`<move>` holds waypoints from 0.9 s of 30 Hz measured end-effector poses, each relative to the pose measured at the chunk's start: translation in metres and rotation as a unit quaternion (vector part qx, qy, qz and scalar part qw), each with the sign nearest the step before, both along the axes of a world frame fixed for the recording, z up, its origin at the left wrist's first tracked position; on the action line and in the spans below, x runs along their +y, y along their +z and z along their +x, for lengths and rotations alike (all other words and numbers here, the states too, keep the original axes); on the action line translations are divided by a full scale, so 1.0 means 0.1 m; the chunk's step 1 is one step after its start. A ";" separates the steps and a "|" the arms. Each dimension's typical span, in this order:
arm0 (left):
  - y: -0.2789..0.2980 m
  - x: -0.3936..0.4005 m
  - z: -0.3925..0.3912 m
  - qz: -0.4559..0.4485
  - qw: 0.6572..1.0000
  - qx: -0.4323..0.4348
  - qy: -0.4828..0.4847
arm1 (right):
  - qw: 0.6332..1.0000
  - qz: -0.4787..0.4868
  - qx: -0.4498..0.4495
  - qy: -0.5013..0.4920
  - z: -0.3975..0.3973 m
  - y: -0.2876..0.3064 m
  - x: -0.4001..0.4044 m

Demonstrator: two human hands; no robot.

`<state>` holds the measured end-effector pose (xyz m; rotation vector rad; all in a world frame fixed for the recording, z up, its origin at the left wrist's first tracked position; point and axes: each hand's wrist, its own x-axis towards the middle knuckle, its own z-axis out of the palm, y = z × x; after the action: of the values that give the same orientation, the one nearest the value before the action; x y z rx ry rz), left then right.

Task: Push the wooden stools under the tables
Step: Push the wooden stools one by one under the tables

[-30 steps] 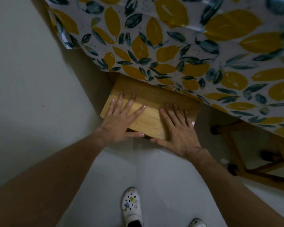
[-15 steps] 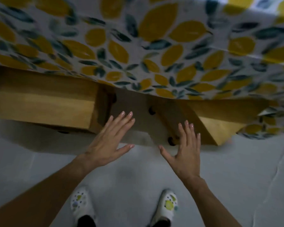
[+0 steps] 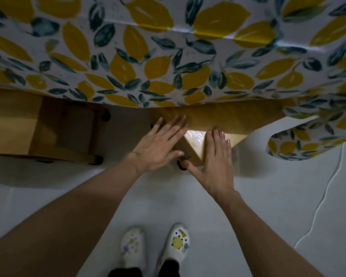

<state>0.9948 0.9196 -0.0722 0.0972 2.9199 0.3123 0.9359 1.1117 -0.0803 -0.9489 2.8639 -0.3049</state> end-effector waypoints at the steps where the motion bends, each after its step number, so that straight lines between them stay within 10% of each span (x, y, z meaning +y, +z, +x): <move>1: -0.01 -0.02 -0.02 0.002 1.000 -0.002 -0.007 | 1.000 0.000 0.004 -0.002 0.00 -0.01 0.00; 27: 0.05 0.90 0.13 0.065 0.986 -0.015 0.152 | 0.989 0.040 0.047 0.131 -0.28 -0.03 0.66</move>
<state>1.0076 1.0095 -0.0668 -0.3348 2.8772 0.5466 0.9076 1.1772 -0.0831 -1.3378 2.7625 -0.1224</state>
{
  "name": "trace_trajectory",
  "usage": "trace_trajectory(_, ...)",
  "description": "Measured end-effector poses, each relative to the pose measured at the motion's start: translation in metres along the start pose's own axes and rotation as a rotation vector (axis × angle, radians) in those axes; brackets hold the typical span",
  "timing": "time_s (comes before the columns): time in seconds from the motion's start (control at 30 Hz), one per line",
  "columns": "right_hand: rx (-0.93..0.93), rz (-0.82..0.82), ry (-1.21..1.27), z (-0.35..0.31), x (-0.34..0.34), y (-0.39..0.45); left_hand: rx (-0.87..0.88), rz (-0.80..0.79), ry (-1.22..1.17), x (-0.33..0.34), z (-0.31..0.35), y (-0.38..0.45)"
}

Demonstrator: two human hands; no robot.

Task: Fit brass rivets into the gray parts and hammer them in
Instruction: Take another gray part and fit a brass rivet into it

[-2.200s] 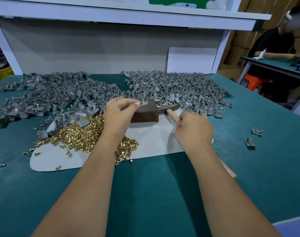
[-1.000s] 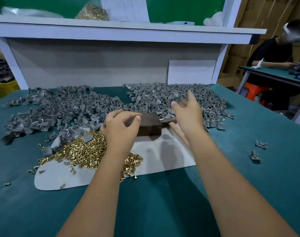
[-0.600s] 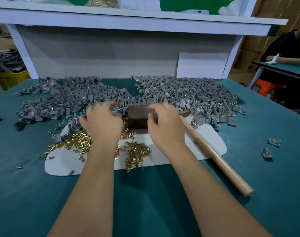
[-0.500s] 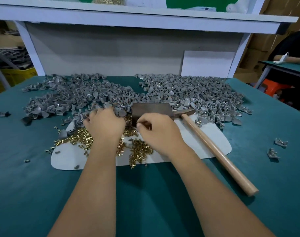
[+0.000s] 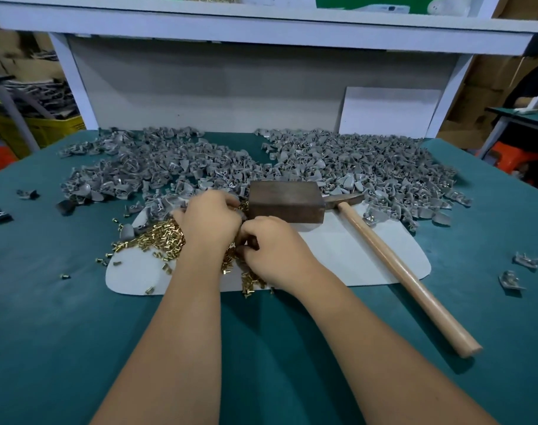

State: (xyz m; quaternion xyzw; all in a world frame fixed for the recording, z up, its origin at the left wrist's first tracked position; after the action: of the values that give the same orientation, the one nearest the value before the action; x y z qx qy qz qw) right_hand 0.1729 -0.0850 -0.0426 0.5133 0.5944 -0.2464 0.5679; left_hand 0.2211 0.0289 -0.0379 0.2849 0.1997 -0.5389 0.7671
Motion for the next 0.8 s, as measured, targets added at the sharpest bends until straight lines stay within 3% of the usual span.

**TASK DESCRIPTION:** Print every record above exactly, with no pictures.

**SOLVED PROBLEM:**
`<move>` holds waypoints from 0.9 s of 30 Hz measured end-effector poses, each relative to the pose measured at the chunk's start: translation in metres and rotation as a unit quaternion (vector part qx, qy, qz and scalar part qw), each with the sign nearest the step before, both along the axes of a world frame fixed for the recording, z up, its origin at the left wrist's first tracked position; on the action line and in the spans below, x runs along their +y, y along their +z and z along their +x, for lengths and rotations alike (all other words and numbers here, the states too, keep the original axes); on the action line translations are divided by a full scale, so 1.0 means 0.1 m; the chunk's step 1 is one step after its start. A ";" separates the steps and a "|" the arms. Each dimension's typical span, in this order:
arm0 (left):
  - y: -0.2789..0.2980 m
  - x: -0.3936..0.4005 m
  - z: -0.3925..0.3912 m
  - qz: -0.4559..0.4485
  - qw: 0.6572..1.0000
  - qx: -0.4323..0.4348
  - qy: -0.4828..0.4847
arm1 (right):
  - qw: 0.6332..1.0000
  - qz: -0.4787..0.4868
  - qx: -0.4498..0.4495
  - qy: -0.5013..0.4920
  - z: -0.3975..0.3973 m
  - y: -0.2876..0.3064 m
  - x: -0.4001..0.4044 m

Demonstrator: two human hands; no robot.

`<state>` holds the measured end-effector pose (xyz m; rotation vector rad; all in a world frame fixed for the recording, z up, its origin at the left wrist's first tracked position; point and axes: each hand's wrist, its own x-axis towards the middle knuckle, its own z-axis out of the palm, y = z × x; after the action: of the values that give the same orientation, the one nearest the value before the action; x y z rx ry rz), left then right.

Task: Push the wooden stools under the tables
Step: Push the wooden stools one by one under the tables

[-30 steps] 
[-15 steps] 
[+0 steps] 

<state>0.9948 0.9196 -0.0722 0.0972 2.9199 0.3123 0.9359 1.1117 -0.0803 -0.9489 2.8639 -0.3049</state> end-effector waypoints at the steps where the motion bends, each after its step number, so that straight lines between them stay within 10% of each span (x, y, z meaning +y, +z, +x): <move>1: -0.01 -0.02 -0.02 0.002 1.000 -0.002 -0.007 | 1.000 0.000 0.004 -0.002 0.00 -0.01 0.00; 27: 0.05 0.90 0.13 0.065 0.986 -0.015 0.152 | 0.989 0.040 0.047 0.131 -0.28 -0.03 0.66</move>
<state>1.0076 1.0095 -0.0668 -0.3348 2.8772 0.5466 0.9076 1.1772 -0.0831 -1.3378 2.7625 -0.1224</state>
{
  "name": "trace_trajectory",
  "usage": "trace_trajectory(_, ...)",
  "description": "Measured end-effector poses, each relative to the pose measured at the motion's start: translation in metres along the start pose's own axes and rotation as a rotation vector (axis × angle, radians) in those axes; brackets hold the typical span",
  "timing": "time_s (comes before the columns): time in seconds from the motion's start (control at 30 Hz), one per line",
  "columns": "right_hand: rx (-0.93..0.93), rz (-0.82..0.82), ry (-1.21..1.27), z (-0.35..0.31), x (-0.34..0.34), y (-0.39..0.45); left_hand: rx (-0.87..0.88), rz (-0.80..0.79), ry (-1.22..1.17), x (-0.33..0.34), z (-0.31..0.35), y (-0.38..0.45)"
}

Demonstrator: two human hands; no robot.

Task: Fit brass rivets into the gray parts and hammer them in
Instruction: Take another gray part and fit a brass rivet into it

[-2.200s] 
[-1.000s] 
[-0.600s] 
[-0.500s] 
[+0.000s] 

State: (xyz m; quaternion xyzw; all in a world frame fixed for the recording, z up, its origin at the left wrist's first tracked position; after the action: of the values that give the same orientation, the one nearest the value before the action; x y z qx qy qz qw) right_hand 0.1729 -0.0850 -0.0426 0.5133 0.5944 -0.2464 0.5679; left_hand 0.2211 0.0289 -0.0379 0.2849 0.1997 -0.5389 0.7671
Motion for the next 0.8 s, as measured, targets added at the sharpest bends until straight lines stay within 3% of the usual span.

What needed an answer now has one.